Programs that read database data can access numerous rows and are therefore susceptible to concurrency problems. To get around this issue, most major RDBMS products support read-through locks, also known as “dirty read” or “uncommitted read,” to help overcome concurrency problems. When using uncommitted reads (UR), an application program can access data that has been changed, but is not yet committed. Dirty read capability is commonly implemented using an isolation level, but the exact naming and implementation differs by DBMS vendor.
A program using dirty reads will read data without taking locks. This enables the application program to read data contained in the table as it is being manipulated. And it generally improves performance and availability of data because no locking mechanism is invoked during the process. Consider the following sequence of events:
1. At 9:00 AM, a transaction is executed containing the following SQL to change a specific value.
SET FIRST_NAME = 'MICHELLE'
WHERE EMPNO = 10020;
The transaction is a long-running one and continues to execute without issuing a COMMIT.
2. At 9:01 AM, a second transaction attempts to SELECT the data that was changed, but not committed.
If it is a dirty read, the transaction would select the changed data even though it had yet to be committed. Obviously, if the program need not wait to take a lock and merely reads the data in whatever state it happens to be at that moment, the program will execute faster than if it had to wait for locks to be taken and resources to be freed before processing.
However, the implications of reading uncommitted data must be carefully examined before being implemented. Several types of “problems” can occur. A dirty read can cause duplicate rows to be returned where none exist. Alternatively, a dirty read can cause no rows to be returned when one (or more) actually exists. In some cases, dirty reads can return data that was never in the database at all (e.g., rolled back before committed). Obviously, these “problems” must be taken into consideration before using the UR isolation level.
Benefits and Drawbacks
So when might you want to consider using dirty reads in your applications? The general rule of thumb is to avoid dirty reads whenever the results must be 100% accurate. For example, avoid UR if calculations must balance, data is being retrieved from one source to modify another, or for any production, mission-critical work that cannot tolerate data integrity problems. Succinctly stated, it is my opinion that most production, mission-critical applications are not candidates for dirty reads. Yet I see UR used in production programs more frequently than is probably wise.
There are a few specific situations in which the dirty read capability may make sense.
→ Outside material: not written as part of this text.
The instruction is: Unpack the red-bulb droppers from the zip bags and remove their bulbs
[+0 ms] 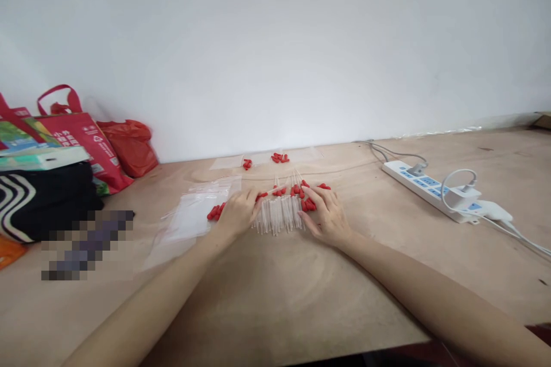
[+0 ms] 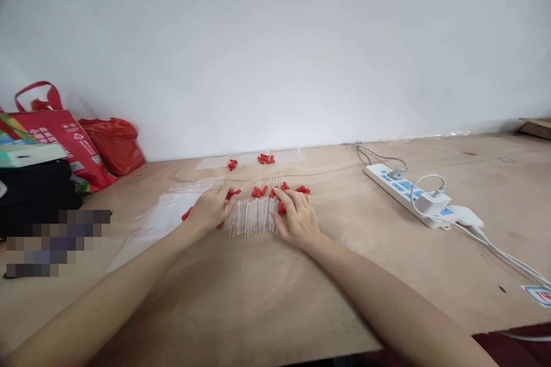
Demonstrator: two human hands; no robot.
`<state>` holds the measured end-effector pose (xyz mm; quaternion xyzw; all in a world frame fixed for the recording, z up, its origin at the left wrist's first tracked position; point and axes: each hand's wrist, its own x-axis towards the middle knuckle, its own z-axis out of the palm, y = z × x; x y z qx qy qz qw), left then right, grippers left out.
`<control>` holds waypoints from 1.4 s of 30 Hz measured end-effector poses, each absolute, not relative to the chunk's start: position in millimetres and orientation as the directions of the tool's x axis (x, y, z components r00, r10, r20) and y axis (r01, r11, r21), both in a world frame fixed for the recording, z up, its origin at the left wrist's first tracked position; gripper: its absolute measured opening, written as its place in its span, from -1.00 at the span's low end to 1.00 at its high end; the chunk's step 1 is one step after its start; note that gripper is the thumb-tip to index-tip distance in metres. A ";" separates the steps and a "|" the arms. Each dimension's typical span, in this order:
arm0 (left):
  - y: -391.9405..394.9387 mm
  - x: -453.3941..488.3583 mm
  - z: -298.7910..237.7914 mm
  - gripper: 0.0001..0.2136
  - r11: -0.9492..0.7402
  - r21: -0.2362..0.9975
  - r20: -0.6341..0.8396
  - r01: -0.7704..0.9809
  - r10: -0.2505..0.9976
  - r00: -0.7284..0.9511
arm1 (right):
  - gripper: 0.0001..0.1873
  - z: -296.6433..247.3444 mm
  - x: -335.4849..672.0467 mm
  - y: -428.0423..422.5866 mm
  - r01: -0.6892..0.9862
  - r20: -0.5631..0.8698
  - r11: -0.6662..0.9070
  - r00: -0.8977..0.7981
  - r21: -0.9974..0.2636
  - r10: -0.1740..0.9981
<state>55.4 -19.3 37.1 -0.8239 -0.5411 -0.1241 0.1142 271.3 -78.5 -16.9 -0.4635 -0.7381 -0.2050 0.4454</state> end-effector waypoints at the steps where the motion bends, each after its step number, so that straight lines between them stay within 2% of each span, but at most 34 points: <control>1: -26.9 50.0 31.4 -0.80 -0.502 -0.092 0.404 0.860 0.771 0.493 | -0.50 -15.6 269.5 -79.7 0.859 0.849 0.507 -0.212 -0.075 0.484; 3: -39.4 41.2 18.8 -0.81 -0.658 -0.171 0.550 0.733 0.554 0.625 | -0.49 -13.1 265.8 -82.2 0.850 0.834 0.526 -0.285 -0.007 0.472; 5: -48.8 36.2 8.0 -0.84 -0.746 -0.222 0.647 0.628 0.369 0.667 | -0.54 -11.7 262.6 -83.8 0.846 0.812 0.532 -0.335 0.035 0.479; 8: -59.3 36.1 -0.3 -0.89 -0.800 -0.218 0.714 0.559 0.260 0.650 | -0.68 -13.4 259.8 -83.2 0.815 0.793 0.576 -0.387 0.056 0.471; 13: -67.3 43.1 -2.4 -0.92 -0.815 -0.195 0.738 0.546 0.245 0.629 | -0.80 -21.5 257.4 -79.1 0.754 0.787 0.650 -0.457 0.096 0.415; 17: -64.2 44.6 -4.2 -0.85 -0.819 -0.153 0.726 0.553 0.287 0.625 | -0.81 -23.9 253.8 -78.3 0.757 0.763 0.646 -0.475 0.100 0.438; 20: -60.5 42.7 -5.8 -0.77 -0.822 -0.161 0.677 0.546 0.311 0.667 | -0.79 -22.9 251.4 -79.7 0.748 0.746 0.659 -0.483 0.079 0.459; 24: -61.4 39.7 -5.4 -0.84 -0.828 -0.162 0.660 0.536 0.314 0.683 | -0.75 -20.5 250.3 -83.0 0.734 0.724 0.674 -0.509 0.082 0.466; 28: -68.5 40.0 -1.4 -0.85 -0.829 -0.199 0.636 0.523 0.297 0.712 | -0.74 -18.4 249.1 -87.2 0.709 0.730 0.696 -0.535 0.114 0.425; 32: -69.1 34.6 -0.6 -0.84 -0.831 -0.189 0.619 0.524 0.313 0.720 | -0.74 -18.5 254.8 -89.2 0.712 0.720 0.693 -0.540 0.114 0.436; 34: -65.0 25.1 -1.9 -0.82 -0.813 -0.169 0.630 0.557 0.345 0.695 | -0.73 -19.5 264.3 -88.1 0.737 0.725 0.671 -0.507 0.083 0.467; 37: -57.8 8.1 -4.4 -0.83 -0.763 -0.117 0.703 0.636 0.389 0.595 | -0.72 -21.1 279.6 -84.2 0.815 0.755 0.578 -0.360 -0.032 0.549; 42: -53.8 3.8 -8.0 -0.85 -0.776 0.020 0.747 0.631 0.431 0.506 | -0.76 -22.5 275.6 -75.0 0.865 0.781 0.473 -0.174 -0.170 0.600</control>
Consider the following cases:
- Access is required to a reference, code, or look-up table that is basically static in nature. Due to the non-volatile nature of the data, a dirty read would be no different than a normal read the majority of the time. In those cases when the code data is being modified, any application reading the data would incur minimal, if any, problems.
- Statistical processing must be performed on a large amount of data. For example, you may wish to determine the average age of female employees within a certain pay range. The impact of an uncommitted read on an average of multiple rows may be minimal because a single value changed may not greatly impact the result.
- Dirty read can prove invaluable in a data warehousing environment. A data warehouse is used for online analytical processing and, other than periodic data propagation and/or replication, access is read-only. An uncommitted read is perfect in a read-only environment since it can cause little damage because the data is generally not changing.
- In those rare cases when a table, or set of tables, is used by a single user only, UR can make a lot of sense. If only one individual can be modifying and accessing the data, locking is only adding overhead.
- Finally, if the data being accessed is already inconsistent, little harm can be done using a dirty read to access the information.
The dirty read capability can provide relief to concurrency problems and deliver faster performance in very specific situations. Be certain to understand the implications of the UR isolation level and the “problems” it can cause before diving headlong into implementing it in your production applications.